From: Markus Scherer (markus.scherer@jtcsv.com)
Date: Tue Jan 25 2005 - 18:56:09 CST
Hans Aberg wrote:
> Should not the in effect empty Unicode points, U+D800 to U+DFFF, as well as
> U+FFFE and U+FFFF, be filled with characters? The current construction gives
> a misleading impression that the Unicode character set and character
> numbering have anything to do with the encoding UTF-16.
You are trying to rewrite history... these code points are designated as they are, and changing them
would wreak havoc.
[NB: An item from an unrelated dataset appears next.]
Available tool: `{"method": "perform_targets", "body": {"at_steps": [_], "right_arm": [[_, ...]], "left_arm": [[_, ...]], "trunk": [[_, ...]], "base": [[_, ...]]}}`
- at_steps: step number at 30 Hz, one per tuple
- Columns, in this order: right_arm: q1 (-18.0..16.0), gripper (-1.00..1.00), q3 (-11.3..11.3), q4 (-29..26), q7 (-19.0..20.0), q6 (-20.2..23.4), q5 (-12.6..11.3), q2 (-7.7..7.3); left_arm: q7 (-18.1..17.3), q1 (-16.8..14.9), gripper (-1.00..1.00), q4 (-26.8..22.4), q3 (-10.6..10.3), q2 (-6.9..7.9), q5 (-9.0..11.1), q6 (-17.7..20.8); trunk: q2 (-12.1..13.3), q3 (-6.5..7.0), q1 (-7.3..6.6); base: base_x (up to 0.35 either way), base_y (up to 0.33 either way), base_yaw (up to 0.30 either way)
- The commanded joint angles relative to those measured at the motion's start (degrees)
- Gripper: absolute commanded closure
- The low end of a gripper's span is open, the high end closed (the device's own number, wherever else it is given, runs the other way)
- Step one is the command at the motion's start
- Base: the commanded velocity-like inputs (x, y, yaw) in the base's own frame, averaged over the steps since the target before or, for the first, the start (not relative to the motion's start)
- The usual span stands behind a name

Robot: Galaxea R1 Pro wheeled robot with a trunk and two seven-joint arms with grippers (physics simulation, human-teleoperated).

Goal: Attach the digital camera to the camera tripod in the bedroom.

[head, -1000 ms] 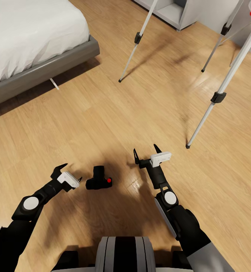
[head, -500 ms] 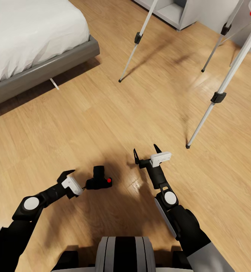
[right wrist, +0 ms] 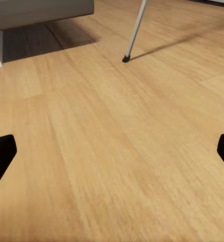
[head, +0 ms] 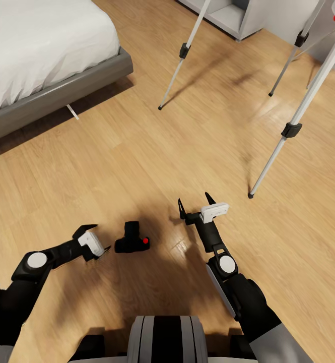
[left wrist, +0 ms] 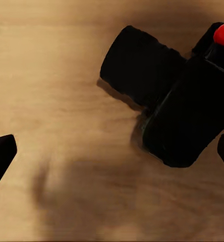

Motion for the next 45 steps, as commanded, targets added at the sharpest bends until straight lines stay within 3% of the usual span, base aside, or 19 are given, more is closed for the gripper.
{"method": "perform_targets", "body": {"at_steps": [1, 2, 7, 13, 20, 26, 28, 33, 39, 45], "right_arm": [[-0.04, -1.00, 0.13, 0.03, -0.44, -0.11, 0.17, -0.02], [-0.04, -1.00, 0.14, 0.04, -0.44, -0.11, 0.17, -0.02], [-0.04, -1.00, 0.58, 0.04, -0.44, -0.11, 0.17, -0.02], [-0.04, -1.00, 1.27, 0.04, -0.44, -0.11, 0.14, -0.02], [-0.04, -1.00, 1.43, 0.04, -0.44, -0.11, 0.13, -0.02], [-0.04, -1.00, 1.46, 0.04, -0.44, -0.11, 0.15, -0.02], [-0.04, -1.00, 1.46, 0.04, -0.44, -0.11, 0.12, -0.02], [-0.04, -1.00, 1.47, 0.04, -0.44, -0.11, 0.10, -0.02], [-0.04, -1.00, 1.47, 0.04, -0.44, -0.11, 0.12, -0.02], [-0.04, -1.00, 1.47, 0.04, -0.44, -0.11, 0.13, -0.02]], "left_arm": [[-0.35, -1.33, -1.00, 1.46, 0.07, 0.10, -0.09, 0.43], [-0.37, -4.28, -1.00, 5.24, 0.13, 0.22, -0.09, 0.33], [-0.37, -11.29, -1.00, 15.70, 0.13, 0.28, -0.12, -0.81], [-0.45, -15.24, -1.00, 21.97, 0.01, 0.13, -0.12, -4.94], [-0.91, -16.07, -1.00, 23.46, -2.23, 0.05, -0.13, -6.44], [-2.93, -16.23, -1.00, 23.70, -6.95, 0.11, -0.13, -6.88], [-3.50, -16.26, -1.00, 23.79, -9.54, 0.23, -0.13, -6.95], [-4.14, -16.28, -1.00, 23.90, -12.17, 0.94, -0.15, -6.98], [-5.80, -16.29, -1.00, 23.79, -12.94, 1.66, -0.16, -7.03], [-10.33, -16.29, -1.00, 23.34, -13.08, 3.07, -0.15, -7.75]], "trunk": [[-0.01, -0.03, -0.01], [-0.01, -0.03, -0.01], [-0.01, -0.03, -0.01], [-0.01, -0.03, -0.01], [-0.01, -0.03, -0.01], [-0.01, -0.03, -0.01], [-0.01, -0.03, -0.01], [-0.01, -0.03, -0.01], [-0.01, -0.03, -0.01], [-0.01, -0.03, -0.01]], "base": [[0.000, 0.000, 0.000], [0.000, 0.000, 0.000], [0.000, 0.000, 0.000], [0.000, 0.000, 0.000], [0.000, 0.000, 0.000], [0.000, 0.000, 0.000], [0.000, 0.000, 0.000], [0.000, 0.000, 0.000], [0.000, 0.000, 0.000], [0.000, 0.000, 0.000]]}}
Even though they don't have _characters_ assigned, they do have designations (as
surrogates resp. non-characters), and software assumes these designations.
> One might also design a new set of encodings for k-bit words, ...
With no advantage over what's available, and widely implemented, I don't see this getting anywhere.
> Call, ad hoc, this encoding UE-k. Then UE-16 has the capacity of holding 27
> bits in a two-word. UE-8 is the same as UTF-8. And UTF-32 is the same as
> UE-32.
No one needs, or wants, more than 20.1 bits for Unicode code points.
markus
-- Opinions expressed here may not reflect my company's positions unless otherwise noted.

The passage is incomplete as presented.